Monday, January 14, 2013

Review - "Iron Hearted Violet"

I have to be picky about what I read, because my time, limited as it is, is precious. Every year there are books that I love, books that I like, and books that simply miss me (although these are not plentiful). But rarely does a book come along about which I have such complicated feelings as Kelly Barnhill’s Iron Hearted Violet.

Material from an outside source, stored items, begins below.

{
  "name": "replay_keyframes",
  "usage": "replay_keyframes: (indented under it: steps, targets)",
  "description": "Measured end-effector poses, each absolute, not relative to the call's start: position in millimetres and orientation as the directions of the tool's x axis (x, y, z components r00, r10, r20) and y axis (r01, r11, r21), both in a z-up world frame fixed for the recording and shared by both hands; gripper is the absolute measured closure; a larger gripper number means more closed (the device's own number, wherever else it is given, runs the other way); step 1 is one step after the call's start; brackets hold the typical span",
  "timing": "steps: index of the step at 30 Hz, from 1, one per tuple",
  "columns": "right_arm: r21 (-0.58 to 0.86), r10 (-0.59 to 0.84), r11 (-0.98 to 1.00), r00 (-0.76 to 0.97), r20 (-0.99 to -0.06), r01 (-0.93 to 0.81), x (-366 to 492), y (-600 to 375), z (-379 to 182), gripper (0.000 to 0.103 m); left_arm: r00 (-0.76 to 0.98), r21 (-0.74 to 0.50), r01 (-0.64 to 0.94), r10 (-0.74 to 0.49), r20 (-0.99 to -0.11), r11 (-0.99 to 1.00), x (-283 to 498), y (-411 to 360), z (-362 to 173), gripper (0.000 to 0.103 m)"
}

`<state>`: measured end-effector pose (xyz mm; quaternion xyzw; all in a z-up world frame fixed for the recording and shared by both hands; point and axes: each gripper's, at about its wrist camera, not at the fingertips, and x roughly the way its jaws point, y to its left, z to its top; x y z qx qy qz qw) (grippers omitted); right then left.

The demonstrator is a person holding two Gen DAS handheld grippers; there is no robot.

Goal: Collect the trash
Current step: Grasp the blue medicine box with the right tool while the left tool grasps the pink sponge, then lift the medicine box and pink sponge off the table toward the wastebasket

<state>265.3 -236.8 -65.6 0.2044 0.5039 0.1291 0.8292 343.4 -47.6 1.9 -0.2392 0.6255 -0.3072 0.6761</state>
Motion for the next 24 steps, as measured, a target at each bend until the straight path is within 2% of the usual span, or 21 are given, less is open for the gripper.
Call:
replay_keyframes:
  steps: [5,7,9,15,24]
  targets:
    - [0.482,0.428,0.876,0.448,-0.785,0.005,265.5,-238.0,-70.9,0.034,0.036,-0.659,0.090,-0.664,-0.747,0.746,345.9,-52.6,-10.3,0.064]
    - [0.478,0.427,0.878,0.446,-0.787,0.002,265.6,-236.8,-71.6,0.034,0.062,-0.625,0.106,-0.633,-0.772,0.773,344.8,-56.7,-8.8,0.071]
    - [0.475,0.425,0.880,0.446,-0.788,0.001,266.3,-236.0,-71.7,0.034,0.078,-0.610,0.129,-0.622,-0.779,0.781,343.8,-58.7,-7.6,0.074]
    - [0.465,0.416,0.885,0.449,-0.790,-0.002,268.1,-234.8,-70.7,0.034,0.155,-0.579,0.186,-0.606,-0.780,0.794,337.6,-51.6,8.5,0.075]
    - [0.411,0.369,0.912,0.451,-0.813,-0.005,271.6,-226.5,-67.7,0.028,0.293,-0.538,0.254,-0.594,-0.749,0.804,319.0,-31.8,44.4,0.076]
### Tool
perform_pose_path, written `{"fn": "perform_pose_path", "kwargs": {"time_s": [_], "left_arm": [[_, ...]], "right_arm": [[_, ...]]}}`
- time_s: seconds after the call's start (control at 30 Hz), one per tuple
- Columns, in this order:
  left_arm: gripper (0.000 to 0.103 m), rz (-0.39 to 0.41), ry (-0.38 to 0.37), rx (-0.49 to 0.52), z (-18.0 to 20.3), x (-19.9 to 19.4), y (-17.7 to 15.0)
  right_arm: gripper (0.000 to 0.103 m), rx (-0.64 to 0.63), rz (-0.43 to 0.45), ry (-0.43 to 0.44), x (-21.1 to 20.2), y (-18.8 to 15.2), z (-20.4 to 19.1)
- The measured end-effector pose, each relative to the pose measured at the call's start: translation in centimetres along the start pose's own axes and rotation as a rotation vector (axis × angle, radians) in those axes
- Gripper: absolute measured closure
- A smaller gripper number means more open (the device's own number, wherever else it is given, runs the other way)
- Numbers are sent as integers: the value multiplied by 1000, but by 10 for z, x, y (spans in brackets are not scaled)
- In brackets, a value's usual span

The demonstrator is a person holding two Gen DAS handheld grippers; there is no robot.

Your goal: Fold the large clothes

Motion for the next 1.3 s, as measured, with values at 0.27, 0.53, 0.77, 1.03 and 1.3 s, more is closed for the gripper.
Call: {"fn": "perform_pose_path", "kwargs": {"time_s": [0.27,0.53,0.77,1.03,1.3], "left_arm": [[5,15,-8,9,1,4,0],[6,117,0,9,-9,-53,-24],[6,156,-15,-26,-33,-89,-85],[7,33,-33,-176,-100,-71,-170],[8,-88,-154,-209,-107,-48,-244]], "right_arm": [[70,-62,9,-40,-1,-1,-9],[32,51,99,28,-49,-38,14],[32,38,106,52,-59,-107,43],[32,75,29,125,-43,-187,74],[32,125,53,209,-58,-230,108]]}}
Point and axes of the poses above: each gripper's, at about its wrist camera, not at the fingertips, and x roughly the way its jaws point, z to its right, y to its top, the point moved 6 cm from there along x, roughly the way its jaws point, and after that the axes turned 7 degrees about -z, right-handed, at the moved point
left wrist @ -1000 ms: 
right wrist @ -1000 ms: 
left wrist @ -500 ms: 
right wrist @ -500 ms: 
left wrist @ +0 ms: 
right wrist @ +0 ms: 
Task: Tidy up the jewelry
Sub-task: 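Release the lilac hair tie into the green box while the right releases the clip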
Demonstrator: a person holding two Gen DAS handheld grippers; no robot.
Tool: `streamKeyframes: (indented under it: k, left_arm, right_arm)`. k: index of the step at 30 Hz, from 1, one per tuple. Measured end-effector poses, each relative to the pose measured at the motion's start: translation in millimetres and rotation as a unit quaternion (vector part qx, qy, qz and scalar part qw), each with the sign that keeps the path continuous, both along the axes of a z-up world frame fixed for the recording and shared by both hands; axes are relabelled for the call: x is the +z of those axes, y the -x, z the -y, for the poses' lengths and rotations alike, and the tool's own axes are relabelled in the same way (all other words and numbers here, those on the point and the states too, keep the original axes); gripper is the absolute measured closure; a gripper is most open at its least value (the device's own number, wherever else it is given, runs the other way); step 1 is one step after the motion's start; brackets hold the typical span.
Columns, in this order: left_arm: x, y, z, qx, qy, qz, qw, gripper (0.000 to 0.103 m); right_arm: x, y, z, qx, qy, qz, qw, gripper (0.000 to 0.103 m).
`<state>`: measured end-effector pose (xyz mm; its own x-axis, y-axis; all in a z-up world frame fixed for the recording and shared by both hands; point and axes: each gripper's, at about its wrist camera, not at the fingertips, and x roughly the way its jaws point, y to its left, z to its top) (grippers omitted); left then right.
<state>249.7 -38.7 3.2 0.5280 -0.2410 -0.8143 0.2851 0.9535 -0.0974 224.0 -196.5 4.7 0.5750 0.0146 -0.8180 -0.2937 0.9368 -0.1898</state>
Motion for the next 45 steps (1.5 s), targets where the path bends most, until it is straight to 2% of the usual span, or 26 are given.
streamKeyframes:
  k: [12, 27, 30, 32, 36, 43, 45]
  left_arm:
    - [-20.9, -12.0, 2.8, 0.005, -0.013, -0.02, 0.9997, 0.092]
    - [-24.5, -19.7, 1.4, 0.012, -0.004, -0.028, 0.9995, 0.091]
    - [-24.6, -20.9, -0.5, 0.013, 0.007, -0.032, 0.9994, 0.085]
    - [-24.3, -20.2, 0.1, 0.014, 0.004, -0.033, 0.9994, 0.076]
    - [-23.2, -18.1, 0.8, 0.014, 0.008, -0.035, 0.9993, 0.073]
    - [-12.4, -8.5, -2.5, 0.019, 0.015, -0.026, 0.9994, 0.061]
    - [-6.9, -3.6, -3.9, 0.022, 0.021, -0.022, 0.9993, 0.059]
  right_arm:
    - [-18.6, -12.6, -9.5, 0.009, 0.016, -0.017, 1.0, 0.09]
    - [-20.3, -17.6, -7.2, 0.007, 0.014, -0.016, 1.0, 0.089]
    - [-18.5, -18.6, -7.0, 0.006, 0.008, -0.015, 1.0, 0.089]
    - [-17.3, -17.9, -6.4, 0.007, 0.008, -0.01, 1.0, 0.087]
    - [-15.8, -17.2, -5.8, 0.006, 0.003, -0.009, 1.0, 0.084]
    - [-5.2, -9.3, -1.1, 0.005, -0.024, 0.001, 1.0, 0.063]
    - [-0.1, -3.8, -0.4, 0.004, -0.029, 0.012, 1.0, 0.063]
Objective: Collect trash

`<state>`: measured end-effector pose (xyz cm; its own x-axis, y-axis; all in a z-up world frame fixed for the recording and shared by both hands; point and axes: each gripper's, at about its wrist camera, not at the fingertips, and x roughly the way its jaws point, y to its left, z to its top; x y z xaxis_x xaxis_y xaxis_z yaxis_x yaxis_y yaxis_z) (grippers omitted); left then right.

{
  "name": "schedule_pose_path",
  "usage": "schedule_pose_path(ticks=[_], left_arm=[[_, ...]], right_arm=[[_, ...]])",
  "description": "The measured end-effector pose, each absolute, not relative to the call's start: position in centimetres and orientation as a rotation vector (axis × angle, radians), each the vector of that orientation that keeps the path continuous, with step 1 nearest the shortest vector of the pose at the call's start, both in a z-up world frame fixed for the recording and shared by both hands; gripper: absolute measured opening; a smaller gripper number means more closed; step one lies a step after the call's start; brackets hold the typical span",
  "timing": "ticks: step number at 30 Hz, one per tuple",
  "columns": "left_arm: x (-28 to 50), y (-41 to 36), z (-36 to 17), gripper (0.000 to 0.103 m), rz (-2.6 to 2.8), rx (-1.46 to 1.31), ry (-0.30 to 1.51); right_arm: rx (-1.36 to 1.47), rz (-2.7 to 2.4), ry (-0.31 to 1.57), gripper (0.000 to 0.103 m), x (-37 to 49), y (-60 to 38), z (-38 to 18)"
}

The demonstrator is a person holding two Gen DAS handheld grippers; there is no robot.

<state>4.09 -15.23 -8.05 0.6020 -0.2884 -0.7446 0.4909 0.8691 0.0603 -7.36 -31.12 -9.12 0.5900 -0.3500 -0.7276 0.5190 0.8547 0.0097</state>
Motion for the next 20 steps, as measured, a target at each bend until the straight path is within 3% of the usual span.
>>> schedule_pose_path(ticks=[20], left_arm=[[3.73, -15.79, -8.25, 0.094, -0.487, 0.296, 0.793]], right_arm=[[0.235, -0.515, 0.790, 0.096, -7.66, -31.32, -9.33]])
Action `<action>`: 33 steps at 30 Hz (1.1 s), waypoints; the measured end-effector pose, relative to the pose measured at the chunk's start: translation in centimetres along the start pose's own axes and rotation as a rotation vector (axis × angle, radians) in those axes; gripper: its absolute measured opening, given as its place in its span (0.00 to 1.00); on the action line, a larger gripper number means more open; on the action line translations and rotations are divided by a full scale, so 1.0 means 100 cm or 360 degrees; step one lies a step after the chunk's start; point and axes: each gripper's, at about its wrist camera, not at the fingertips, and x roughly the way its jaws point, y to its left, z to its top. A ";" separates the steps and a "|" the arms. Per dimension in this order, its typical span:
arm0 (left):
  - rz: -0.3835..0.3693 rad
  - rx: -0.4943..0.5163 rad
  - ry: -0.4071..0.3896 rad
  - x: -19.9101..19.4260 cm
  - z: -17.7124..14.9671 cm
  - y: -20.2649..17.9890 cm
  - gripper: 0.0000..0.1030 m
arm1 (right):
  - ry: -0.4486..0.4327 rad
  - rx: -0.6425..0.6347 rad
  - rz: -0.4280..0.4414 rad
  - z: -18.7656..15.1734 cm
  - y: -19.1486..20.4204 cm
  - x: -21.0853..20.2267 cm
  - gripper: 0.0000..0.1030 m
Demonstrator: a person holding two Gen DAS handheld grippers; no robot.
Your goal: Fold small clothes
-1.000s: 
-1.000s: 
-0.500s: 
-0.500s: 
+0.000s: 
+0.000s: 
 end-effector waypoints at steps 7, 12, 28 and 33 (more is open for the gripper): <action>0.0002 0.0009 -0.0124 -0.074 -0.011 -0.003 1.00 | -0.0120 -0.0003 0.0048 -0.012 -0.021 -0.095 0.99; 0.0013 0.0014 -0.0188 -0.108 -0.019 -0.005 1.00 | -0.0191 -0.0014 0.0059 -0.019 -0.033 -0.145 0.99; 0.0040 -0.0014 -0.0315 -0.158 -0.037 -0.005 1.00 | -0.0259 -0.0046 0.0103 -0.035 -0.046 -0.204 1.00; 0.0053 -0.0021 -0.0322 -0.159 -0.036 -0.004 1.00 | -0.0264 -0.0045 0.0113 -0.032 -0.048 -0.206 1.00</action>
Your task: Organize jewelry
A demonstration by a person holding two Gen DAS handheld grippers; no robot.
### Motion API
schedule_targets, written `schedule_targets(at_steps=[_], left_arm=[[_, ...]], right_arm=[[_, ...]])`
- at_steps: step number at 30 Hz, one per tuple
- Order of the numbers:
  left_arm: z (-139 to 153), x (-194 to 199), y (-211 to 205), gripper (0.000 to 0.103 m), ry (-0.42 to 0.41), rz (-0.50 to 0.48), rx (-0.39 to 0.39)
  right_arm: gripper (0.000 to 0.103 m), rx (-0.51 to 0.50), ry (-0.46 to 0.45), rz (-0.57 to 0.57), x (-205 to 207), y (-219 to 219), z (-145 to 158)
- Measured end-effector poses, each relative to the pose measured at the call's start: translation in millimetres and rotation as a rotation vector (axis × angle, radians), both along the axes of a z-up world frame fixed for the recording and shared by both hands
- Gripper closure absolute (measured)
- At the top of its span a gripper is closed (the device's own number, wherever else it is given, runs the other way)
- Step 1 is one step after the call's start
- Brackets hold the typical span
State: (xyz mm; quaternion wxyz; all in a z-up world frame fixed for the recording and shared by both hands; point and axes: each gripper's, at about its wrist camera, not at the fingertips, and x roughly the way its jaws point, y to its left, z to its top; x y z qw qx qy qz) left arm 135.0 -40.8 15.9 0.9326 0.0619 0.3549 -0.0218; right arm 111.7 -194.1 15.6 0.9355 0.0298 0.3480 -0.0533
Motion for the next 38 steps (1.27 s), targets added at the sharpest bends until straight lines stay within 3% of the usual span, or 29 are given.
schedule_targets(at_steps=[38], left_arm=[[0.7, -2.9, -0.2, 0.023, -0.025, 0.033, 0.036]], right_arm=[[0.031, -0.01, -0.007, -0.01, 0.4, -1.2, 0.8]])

Violet is not your typical princess (although her kind is being seen more and more). She’s got wild, unruly hair, uneven eyes (which are differently colored) and a keen intelligence. “She was the type of child a person wanted to impress.” As she grows, her uniqueness becomes even more pronounced and her strength of character is hard to ignore. In short, Violet is a badass. At times, as story dictated, a belligerent, distracted and difficult to be around badass, but a badass all the same. Violet’s life is upended when her father rides off on a search for the very last dragon, and her mother falls ill after losing yet another child at birth. Soon matters fall altogether out of hand when a rogue god manipulates the young princess and her kingdom for his own gain, and the whole world might be in jeopardy, leaving only Violet and her friend Demetrius a chance to save the day.
First things first: Barnhill’s world building is remarkable. There are two suns, a mirrored sky and a castle that lives, all inhabiting but a single world in a multiverse created by jealous, immature, squabbling gods. This is a world where stories are wonderful, dangerous things, a stable-boy can “speak” to animals and the fate of the world may lie in the buried heart of a dragon. Violet, as exceptional as she is, fits into her world, though she thinks she doesn’t.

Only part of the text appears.